Piotr Kaczorek z wydziału komunikacji społecznej Biura potwierdził w czwartek PAP, że zatrzymań dokonali w środę agenci z rzeszowskiej delegatury CBA. "Śledztwo podjęliśmy na podstawie własnych materiałów operacyjnych" – zaznaczył.

Agenci CBA ustalili, że działający na terenie Podkarpacia przedsiębiorcy wystawiali dokumenty zwrotu VAT dla podróżnych - Tax Free, w których podawali nieprawdziwe informacje o sprzedaży towarów - albo w ogóle nie dochodziło do transakcji, albo w znacznie mniejszych ilościach, niż wpisane do deklaracji - wyjaśnił Kaczorek w rozmowie z PAP.

Takie fikcyjne dokumenty trafiały do odprawy celnej, gdzie funkcjonariusze celni w zamian za łapówki mieli potwierdzać, że towar we wpisanej do deklaracji ilości opuszcza obszar Unii Europejskiej. Za takie nielegalne działanie mieli jednorazowo brać od obywateli Ukrainy do kilku tysięcy zł. - dowiedzieli się agenci Biura.
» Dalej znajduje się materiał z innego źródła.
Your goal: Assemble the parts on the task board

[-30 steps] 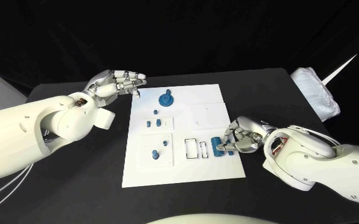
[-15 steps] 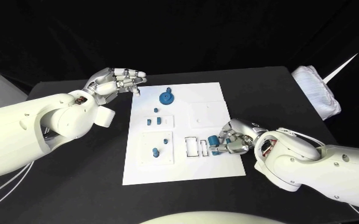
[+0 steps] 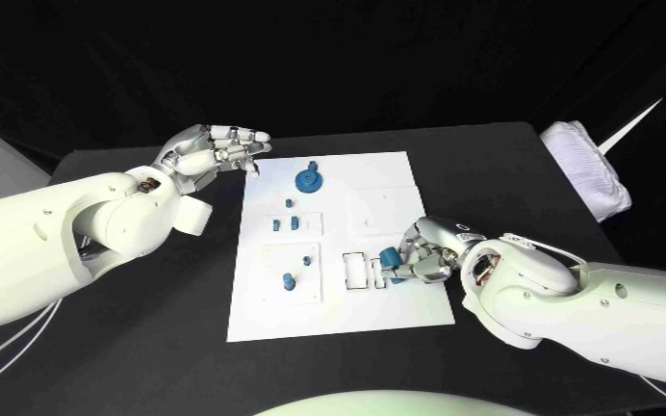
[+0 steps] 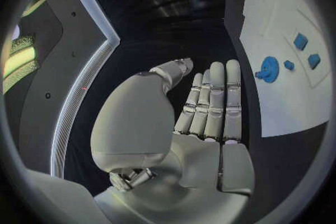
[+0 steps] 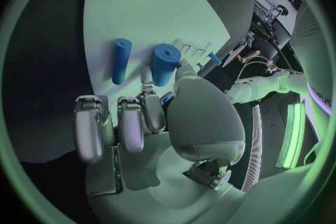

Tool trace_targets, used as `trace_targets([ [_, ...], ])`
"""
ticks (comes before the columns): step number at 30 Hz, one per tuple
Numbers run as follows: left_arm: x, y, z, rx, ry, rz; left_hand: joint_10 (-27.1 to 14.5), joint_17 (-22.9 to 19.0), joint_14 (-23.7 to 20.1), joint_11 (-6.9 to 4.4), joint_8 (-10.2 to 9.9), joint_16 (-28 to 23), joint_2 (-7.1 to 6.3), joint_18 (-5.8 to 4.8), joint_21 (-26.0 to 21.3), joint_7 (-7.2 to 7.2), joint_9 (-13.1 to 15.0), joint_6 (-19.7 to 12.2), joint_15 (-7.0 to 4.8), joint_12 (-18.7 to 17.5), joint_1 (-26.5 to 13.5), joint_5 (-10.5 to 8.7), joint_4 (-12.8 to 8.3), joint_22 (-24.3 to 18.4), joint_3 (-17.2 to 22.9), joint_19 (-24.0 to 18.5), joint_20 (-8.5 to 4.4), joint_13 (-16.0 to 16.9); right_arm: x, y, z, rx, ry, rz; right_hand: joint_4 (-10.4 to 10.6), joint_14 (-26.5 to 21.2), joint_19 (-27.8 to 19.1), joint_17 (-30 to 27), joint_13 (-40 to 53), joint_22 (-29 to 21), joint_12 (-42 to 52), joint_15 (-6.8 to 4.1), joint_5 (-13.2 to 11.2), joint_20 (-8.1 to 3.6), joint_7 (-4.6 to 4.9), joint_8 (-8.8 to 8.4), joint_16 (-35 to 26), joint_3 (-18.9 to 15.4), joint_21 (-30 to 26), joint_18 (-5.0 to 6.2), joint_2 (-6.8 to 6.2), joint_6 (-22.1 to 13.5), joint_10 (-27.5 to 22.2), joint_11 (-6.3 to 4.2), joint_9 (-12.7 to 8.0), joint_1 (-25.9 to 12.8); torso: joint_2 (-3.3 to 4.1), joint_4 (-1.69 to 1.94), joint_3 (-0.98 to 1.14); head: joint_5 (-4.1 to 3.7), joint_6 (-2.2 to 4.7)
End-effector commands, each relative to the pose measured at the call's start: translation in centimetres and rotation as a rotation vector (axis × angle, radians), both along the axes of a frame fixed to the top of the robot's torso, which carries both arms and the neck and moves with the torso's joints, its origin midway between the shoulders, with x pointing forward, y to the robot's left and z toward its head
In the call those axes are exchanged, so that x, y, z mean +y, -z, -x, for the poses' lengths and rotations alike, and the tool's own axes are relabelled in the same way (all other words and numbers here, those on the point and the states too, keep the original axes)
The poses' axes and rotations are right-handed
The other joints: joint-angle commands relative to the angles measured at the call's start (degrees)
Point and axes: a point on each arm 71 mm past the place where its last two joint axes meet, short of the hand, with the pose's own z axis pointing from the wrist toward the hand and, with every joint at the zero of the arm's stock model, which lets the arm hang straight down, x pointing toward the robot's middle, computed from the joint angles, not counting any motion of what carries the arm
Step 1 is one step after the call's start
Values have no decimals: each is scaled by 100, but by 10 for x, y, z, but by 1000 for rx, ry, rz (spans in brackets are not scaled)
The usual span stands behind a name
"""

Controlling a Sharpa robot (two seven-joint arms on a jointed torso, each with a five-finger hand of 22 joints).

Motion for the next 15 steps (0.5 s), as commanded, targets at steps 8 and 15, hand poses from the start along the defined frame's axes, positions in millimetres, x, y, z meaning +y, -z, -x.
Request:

"Według ustaleń CBA obowiązywała niepisana stawka 2-3 proc. wartości deklaracji Tax Free" – powiedział PAP Kaczorek. Według śledczych, każdy z zatrzymanych celników mógł za łapówki dokonać od kilkudziesięciu do nawet dwustu takich nielegalnych odpraw - zaznaczył.

Reklama

Kaczorek podał, że wszyscy zatrzymani trafili do nadzorującego śledztwo CBA podkarpackiego wydziału zamiejscowego departamentu ds. przestępczości zorganizowanej i korupcji Prokuratury Krajowej, gdzie usłyszeli lub usłyszą w czwartek zarzuty. Prokuratura zdecyduje, czy wystąpić do sądu o zgodę na areszt dla zatrzymanych przez Biuro celników czy zastosować wolnościowe środki – np. poręczenia majątkowe.

Zaznaczył, że cała sprawa jest w toku, a śledczy badają kolejne wątki dotyczące uszczuplenia podatków i przestępczości transgranicznej, dlatego nie wykluczył kolejnych zatrzymań.